Partial Payments and Deposits

Large B2B orders often use deposit-based payment terms: 50% upfront, 50% on shipment. That workflow isn't available on standard plans. For brands doing one-off custom orders, large seasonal orders, or international wholesale, this becomes a real constraint.

Shopify Flow Automation

Automated B2B workflows — reorder reminders triggered by purchase frequency, automatic account tier upgrades based on annual spend, payment overdue follow-up sequences — require Shopify Flow, which is a Plus feature. On standard plans, you're doing this manually or with third-party apps. That's manageable at 10–20 accounts. At 60+, the operational overhead becomes a real cost.

The Plus ROI Threshold

Once your B2B channel is generating $400,000–$500,000 per year, the math on Plus becomes clear. The platform cost ($2,000–$2,300/month) versus the features unlocked — unlimited catalogs, direct company pricing, Flow automation, dedicated support — usually pencils out well before $1M in annual B2B revenue. The full decision framework for the Plus upgrade is in When to Move to Shopify Plus: The Real Triggers. The risk is jumping to Plus before you've validated the B2B channel. The standard plan expansion fixes that: prove the model on Basic, Grow, or Advanced, then upgrade to Plus when the volume justifies the infrastructure.

Don't Upgrade to Plus for B2B Alone

The most common mistake I see: a founder reads about Shopify B2B, decides to add a wholesale channel, and immediately asks "should I upgrade to Plus to do this properly?" The answer, before April 2026, was often yes — there were no native B2B tools below Plus. Now it's clearly no. Validate the channel on your existing plan. Get 10 accounts ordering regularly. Understand your B2B AOV, reorder rate, and top account profiles. Then, if you're hitting the catalog limits or need direct company assignment, the Plus upgrade conversation is grounded in actual data rather than speculation.

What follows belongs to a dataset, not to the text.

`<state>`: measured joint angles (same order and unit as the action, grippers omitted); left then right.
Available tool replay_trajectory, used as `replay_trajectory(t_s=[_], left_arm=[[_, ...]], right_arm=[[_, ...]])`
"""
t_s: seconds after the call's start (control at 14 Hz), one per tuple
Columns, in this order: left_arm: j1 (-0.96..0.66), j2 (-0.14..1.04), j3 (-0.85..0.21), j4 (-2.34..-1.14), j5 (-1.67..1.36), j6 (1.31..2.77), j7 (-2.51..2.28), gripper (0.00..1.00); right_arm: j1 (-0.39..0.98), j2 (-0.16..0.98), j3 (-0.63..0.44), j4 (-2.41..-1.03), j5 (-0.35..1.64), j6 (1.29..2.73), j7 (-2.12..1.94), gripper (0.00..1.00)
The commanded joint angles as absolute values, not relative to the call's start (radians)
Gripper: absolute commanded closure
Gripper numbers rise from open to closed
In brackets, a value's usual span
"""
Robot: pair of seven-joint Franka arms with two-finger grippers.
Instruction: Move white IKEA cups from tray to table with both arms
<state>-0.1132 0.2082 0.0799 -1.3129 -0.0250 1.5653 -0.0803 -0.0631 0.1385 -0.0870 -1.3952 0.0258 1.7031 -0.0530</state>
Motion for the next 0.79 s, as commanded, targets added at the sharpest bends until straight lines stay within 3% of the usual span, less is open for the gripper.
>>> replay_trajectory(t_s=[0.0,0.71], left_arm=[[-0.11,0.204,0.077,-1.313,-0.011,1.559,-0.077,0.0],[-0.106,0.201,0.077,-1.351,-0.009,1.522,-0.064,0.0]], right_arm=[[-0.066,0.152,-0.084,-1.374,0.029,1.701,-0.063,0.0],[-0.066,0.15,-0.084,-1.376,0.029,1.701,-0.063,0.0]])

Plus has a real ROI at scale. But the standard plan features released in April 2026 are sufficient to build and validate a B2B channel that does $300K–$500K/year. Do that first.

The principle here isn't complicated. Shopify removed the biggest barrier to testing B2B — the $2,000/month entry cost — without removing the upside for brands that scale. You can now build a meaningful B2B channel without committing to enterprise pricing. The channel has always been available to your customers. Now it's available to your brand at a cost that makes sense to test.

B2B buyers reorder on a schedule. DTC buyers reorder when they feel like it. Four years into watching brands discover this, the ones who built the wholesale channel early — even messily, even manually — are consistently glad they did. The friction just got lower. The excuse that it's not worth setting up until you're on Plus is now gone.